CoR sees reprogramming and freezing of Structural Funds as incompatible with new EU growth strategy - Hoofdinhoud
The communication on budgetary flexibility adopted by the European Commission in January only validates one of the Juncker plan's priorities: investing for growth. The European Committee of the Regions (CoR) feels it is contradictory to promote a phase of growth and calls for more flexibility in investment while at the same time freezing and reprogramming the European Structural Funds in Member States that fail to comply with the EU's economic governance rules.
In his opinion on the Guidelines on the application of the measures linking the effectiveness of the European Structural and Investment Funds (ESIF) to sound economic governance , adopted at the CoR's plenary session yesterday, Bernard Soulage (FR/PES), vice-president of the Rhône-Alpes Regional Council, pointed to the direct implications of this contradiction, namely that the ESIF - representing the biggest source of EU investment funding - will become much less reliable and effective.
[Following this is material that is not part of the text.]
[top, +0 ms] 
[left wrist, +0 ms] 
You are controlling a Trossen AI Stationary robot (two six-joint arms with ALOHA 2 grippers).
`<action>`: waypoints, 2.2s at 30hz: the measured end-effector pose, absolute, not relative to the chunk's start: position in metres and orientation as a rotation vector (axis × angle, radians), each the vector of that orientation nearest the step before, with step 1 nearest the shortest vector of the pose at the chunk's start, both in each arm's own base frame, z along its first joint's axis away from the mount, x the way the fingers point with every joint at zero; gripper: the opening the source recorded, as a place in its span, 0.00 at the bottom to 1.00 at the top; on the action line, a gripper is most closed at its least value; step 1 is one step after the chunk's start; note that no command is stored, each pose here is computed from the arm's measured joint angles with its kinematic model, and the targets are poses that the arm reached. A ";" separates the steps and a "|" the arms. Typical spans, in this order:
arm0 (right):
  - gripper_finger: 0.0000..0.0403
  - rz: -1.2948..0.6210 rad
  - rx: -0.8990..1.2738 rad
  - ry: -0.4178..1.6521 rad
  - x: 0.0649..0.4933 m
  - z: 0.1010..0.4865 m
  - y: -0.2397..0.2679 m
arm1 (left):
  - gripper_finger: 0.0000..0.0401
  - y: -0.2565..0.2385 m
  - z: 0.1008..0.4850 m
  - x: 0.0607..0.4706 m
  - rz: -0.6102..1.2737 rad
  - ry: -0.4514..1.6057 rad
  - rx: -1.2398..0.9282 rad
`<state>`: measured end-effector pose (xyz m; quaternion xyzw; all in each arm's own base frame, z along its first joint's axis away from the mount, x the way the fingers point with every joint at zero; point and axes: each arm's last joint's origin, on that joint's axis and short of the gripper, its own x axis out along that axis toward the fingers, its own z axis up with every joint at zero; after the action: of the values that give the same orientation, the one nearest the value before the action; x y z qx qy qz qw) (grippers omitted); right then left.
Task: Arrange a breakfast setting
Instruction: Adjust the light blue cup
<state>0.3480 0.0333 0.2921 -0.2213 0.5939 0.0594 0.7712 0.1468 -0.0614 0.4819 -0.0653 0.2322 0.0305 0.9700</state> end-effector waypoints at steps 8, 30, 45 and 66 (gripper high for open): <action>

"The European Commission's ambivalence towards this document is apparent. It is a set of technocratic provisions that clearly cannot be implemented in practice. I am thinking in particular about the renegotiation of the programmes and the supposed effectiveness of this, not to mention all the red tape that would be involved", commented Mr Soulage. This is not the first time that the Committee has criticised the application of the macroeconomic conditionality principle, which it took a firm stand against last year.
Mr Soulage pointed to the risks associated with applying conditionality, including that of overburdening local authorities given the complexity and cost of reprogramming the Structural Funds. The Committee also noted that the democratic control of the European Parliament over these procedures would now be much weaker than expected. It therefore urged the Commission to put the European Parliament back at the centre of decision-making in implementing macroeconomic conditionality and asked that the CoR be consulted on the matter.
The CoR thus considers that cities and regions in the EU have, more than ever, legitimate reasons to be concerned about the application of this principle which would penalise them unfairly, and points out that local authorities should not be held responsible for excessive national deficits. Mr Soulage made a point of drawing attention to one of the main advantages of the ESIF, namely that they allow long-term public investment to be carried out in the regions based on guaranteed and predictable EU co-financing. "A Damocles' sword constantly hanging above these future investments will make them unattractive. It will also undermine their leverage effect and compromise the role of local and regional authorities, which are after all the main sources of public investment in the European Union," the rapporteur concluded.